Il 31 maggio 2017, nell’Auditorium del II Circolo Didattico “Ruggero Settimo” di Castelvetrano, si è svolta la manifestazione conclusiva del Progetto ENPAB “Biologi in classe”.

Gli alunni delle classi terze C e D del Plesso Ruggero Settimo, alla presenza della Dirigente, professoressa Maria Luisa Simanella, dei genitori degli alunni e delle insegnanti, hanno presentato i lavori realizzati durante il percorso formativo intrapreso.

La finalità del Progetto è promuovere la “Cultura e la consapevolezza alimentare nel rispetto coerente dell’ambiente”.

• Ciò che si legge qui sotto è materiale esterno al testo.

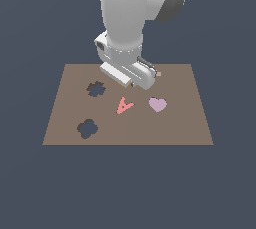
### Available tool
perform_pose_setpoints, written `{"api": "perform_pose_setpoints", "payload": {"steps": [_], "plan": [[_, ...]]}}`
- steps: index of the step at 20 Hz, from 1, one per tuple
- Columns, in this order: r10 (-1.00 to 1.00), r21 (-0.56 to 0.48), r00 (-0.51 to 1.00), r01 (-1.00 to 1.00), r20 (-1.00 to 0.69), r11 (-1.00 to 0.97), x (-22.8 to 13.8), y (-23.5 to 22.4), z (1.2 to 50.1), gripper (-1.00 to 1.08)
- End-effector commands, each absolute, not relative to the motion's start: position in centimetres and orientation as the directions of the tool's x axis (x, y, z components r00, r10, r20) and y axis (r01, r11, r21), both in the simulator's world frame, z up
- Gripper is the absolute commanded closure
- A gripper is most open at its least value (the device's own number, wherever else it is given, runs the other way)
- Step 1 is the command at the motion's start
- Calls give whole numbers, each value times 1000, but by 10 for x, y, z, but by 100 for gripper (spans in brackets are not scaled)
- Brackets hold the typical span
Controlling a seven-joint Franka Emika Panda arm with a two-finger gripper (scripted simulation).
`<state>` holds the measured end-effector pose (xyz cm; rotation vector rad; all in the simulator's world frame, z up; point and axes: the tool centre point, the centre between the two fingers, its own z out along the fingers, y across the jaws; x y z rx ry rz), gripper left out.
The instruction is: Insert a designated object into the corresponding slot on a board.
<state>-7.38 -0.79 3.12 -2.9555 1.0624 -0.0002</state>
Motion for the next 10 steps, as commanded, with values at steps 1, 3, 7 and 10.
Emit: {"api": "perform_pose_setpoints", "payload": {"steps": [1, 3, 7, 10], "plan": [[-667, -1, 745, -667, 0, -745, -70, -10, 32, 108], [-698, -2, 716, -698, 0, -716, -67, -12, 32, 108], [-770, -2, 639, -770, 0, -639, -59, -19, 33, 108], [-829, -2, 560, -829, 0, -560, -53, -25, 34, 108]]}}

La realizzazione del Progetto si è rivelata molto proficua, in quanto la diffusione e il continuo aumento di sovrappeso e obesità sono fenomeni particolarmente preoccupanti, se si pensa alle implicazioni socio-sanitarie correlate allo sviluppo di patologie cronico degenerative legate a questi stati.

Il ruolo del biologo nutrizionista è stato quello di sensibilizzare alunni e genitori sull’importanza di una sana alimentazione e di promuovere corretti stili di vita.

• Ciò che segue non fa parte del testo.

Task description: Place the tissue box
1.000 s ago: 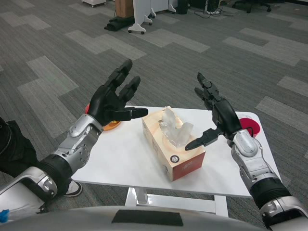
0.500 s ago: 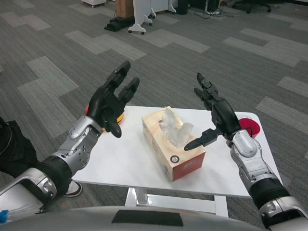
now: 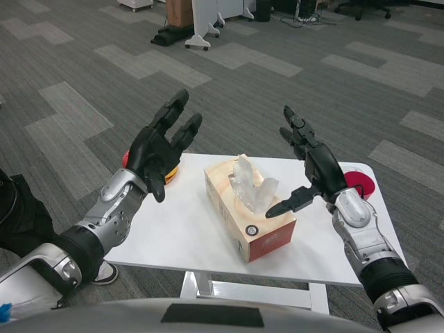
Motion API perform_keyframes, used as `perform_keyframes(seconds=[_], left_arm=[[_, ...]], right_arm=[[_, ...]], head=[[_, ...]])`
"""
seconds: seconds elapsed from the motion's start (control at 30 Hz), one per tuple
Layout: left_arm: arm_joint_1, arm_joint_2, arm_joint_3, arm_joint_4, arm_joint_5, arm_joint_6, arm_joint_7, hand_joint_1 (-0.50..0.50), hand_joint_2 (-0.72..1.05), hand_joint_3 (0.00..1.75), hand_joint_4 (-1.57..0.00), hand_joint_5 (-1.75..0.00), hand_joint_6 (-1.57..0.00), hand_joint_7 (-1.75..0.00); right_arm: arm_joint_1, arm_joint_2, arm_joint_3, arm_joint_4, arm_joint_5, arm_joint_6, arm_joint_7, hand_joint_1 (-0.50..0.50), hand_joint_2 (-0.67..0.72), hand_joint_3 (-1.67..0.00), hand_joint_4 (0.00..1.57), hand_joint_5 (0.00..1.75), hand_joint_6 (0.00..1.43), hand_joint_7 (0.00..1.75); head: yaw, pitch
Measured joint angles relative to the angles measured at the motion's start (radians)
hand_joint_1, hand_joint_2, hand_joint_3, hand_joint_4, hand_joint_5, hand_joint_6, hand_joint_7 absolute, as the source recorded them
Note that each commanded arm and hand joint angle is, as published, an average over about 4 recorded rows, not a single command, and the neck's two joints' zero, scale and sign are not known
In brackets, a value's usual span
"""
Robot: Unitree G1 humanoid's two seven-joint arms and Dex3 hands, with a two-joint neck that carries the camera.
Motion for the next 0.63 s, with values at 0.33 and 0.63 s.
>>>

Il Progetto si è articolato da ottobre a maggio per un totale di 36 ore.
Le attività, secondo le peculiarità della didattica laboratoriale, sono state articolate in diverse fasi:
• Incontri in aula con gli studenti
• Sportelli familiari di educazione alla salute e all’ambiente
• laboratori interattivi con gli studenti e le famiglie.

Gli alunni si sono impegnati nella realizzazione di disegni e cartelloni quali: il piatto ideale nei diversi momenti della giornata, il cartellone dei principi nutritivi e degli alimenti e quello delle foto dei vari momenti del progetto. Il coinvolgimento dei genitori è stato proficuo anche per la realizzazione di un ricettario contenente ricette tipiche della nostra Sicilia.

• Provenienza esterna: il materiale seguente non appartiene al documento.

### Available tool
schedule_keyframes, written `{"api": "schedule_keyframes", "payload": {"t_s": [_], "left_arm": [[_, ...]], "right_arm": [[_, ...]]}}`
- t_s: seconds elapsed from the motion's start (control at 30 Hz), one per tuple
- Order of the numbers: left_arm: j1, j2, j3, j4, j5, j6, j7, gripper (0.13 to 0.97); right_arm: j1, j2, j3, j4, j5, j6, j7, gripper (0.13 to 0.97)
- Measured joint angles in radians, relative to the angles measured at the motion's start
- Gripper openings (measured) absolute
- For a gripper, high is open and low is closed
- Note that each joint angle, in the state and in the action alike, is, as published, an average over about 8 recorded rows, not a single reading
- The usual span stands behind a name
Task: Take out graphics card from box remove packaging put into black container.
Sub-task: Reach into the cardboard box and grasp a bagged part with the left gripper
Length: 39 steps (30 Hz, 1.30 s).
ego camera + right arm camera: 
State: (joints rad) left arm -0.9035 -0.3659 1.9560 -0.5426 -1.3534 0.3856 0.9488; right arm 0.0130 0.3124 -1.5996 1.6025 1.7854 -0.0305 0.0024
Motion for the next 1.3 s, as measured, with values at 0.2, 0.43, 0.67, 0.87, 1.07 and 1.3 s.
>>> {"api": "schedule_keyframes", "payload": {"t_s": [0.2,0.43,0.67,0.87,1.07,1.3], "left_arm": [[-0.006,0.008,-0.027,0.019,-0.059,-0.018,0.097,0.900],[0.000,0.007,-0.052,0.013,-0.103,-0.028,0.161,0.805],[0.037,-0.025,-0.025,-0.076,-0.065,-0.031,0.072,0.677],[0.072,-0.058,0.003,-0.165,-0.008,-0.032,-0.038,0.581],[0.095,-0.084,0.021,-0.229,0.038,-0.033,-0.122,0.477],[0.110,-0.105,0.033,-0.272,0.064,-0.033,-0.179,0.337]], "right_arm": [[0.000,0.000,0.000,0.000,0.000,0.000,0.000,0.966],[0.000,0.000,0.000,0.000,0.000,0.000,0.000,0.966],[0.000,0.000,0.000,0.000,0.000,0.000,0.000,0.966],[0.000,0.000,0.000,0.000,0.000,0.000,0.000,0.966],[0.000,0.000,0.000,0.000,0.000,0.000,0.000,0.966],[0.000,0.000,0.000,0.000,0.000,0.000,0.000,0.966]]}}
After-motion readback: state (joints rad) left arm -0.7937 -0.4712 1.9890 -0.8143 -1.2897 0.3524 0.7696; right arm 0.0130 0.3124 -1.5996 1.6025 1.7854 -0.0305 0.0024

La manifestazione si è conclusa con la proiezione di un video, realizzato dai biologi in collaborazione con i docenti.
Il percorso intrapreso è stato un momento di crescita formativa per alunni, genitori e insegnanti; ha permesso di acquisire un bagaglio di conoscenze spendibile nella vita di ogni giorno.
Per tale motivo e per l’entusiasmo con il quale gli alunni lo hanno affrontato, è auspicabile che il progetto nei prossimi anni possa ripetersi coinvolgendo sempre più classi.